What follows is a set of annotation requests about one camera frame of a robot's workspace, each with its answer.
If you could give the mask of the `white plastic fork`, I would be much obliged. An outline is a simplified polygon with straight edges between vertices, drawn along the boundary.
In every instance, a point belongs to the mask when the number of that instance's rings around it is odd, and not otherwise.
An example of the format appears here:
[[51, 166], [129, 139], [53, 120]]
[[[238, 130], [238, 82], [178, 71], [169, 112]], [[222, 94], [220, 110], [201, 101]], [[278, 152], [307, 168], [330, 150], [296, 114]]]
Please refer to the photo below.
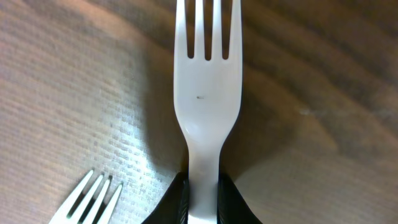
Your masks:
[[211, 58], [205, 58], [204, 2], [195, 2], [194, 56], [188, 57], [185, 1], [177, 0], [174, 108], [188, 146], [188, 224], [216, 223], [220, 153], [241, 107], [241, 1], [233, 0], [229, 55], [223, 58], [221, 1], [213, 3]]

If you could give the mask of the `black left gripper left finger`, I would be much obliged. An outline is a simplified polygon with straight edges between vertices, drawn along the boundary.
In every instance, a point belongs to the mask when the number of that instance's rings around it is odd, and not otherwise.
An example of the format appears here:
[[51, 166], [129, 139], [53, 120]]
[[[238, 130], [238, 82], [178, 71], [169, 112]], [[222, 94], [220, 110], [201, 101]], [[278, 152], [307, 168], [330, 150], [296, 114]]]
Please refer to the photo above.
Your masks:
[[189, 209], [189, 180], [179, 172], [160, 202], [142, 224], [187, 224]]

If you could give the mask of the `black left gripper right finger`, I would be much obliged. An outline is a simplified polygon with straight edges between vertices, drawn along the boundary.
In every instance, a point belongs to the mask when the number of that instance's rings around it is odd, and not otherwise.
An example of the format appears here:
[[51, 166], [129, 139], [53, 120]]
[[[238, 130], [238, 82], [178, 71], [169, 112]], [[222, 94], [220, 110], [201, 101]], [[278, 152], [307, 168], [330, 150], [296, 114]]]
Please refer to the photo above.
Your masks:
[[220, 224], [262, 224], [253, 214], [232, 178], [220, 174], [218, 182], [218, 218]]

......

» **Work instructions**: Give every entry above again, exactly, and keep all pictures out of it.

» **Written answer**:
What follows is a set of annotation requests about one camera frame of a robot's workspace, each with its answer.
If you could give the mask of the `white plastic fork`, I would be much obliged. An outline is a simplified polygon with straight edges between vertices, drawn along the boundary.
In every instance, a point belongs to the mask when the number of that instance's rings around it is odd, and not otherwise.
An example of the format appears here:
[[51, 166], [129, 139], [53, 120]]
[[[238, 130], [238, 82], [178, 71], [169, 112]], [[222, 94], [220, 110], [201, 101]], [[278, 152], [307, 168], [330, 150], [296, 114]]]
Please refer to the photo below.
Your masks:
[[211, 58], [205, 58], [204, 2], [195, 2], [194, 56], [188, 57], [185, 1], [177, 0], [174, 108], [188, 146], [188, 224], [216, 223], [220, 153], [241, 107], [241, 1], [233, 0], [229, 55], [223, 58], [221, 1], [213, 3]]

If you could give the mask of the `black left gripper left finger`, I would be much obliged. An outline is a simplified polygon with straight edges between vertices, drawn along the boundary.
In every instance, a point belongs to the mask when the number of that instance's rings around it is odd, and not otherwise.
An example of the format appears here:
[[51, 166], [129, 139], [53, 120]]
[[[238, 130], [238, 82], [178, 71], [169, 112]], [[222, 94], [220, 110], [201, 101]], [[278, 152], [307, 168], [330, 150], [296, 114]]]
Please refer to the photo above.
Your masks:
[[189, 209], [189, 180], [179, 172], [160, 202], [142, 224], [187, 224]]

If you could give the mask of the `black left gripper right finger`, I would be much obliged. An outline is a simplified polygon with straight edges between vertices, drawn along the boundary.
In every instance, a point belongs to the mask when the number of that instance's rings around it is odd, and not otherwise.
An example of the format appears here:
[[51, 166], [129, 139], [53, 120]]
[[[238, 130], [238, 82], [178, 71], [169, 112]], [[222, 94], [220, 110], [201, 101]], [[278, 152], [307, 168], [330, 150], [296, 114]]]
Please refer to the photo above.
Your masks:
[[220, 224], [262, 224], [253, 214], [232, 178], [220, 174], [218, 182], [218, 218]]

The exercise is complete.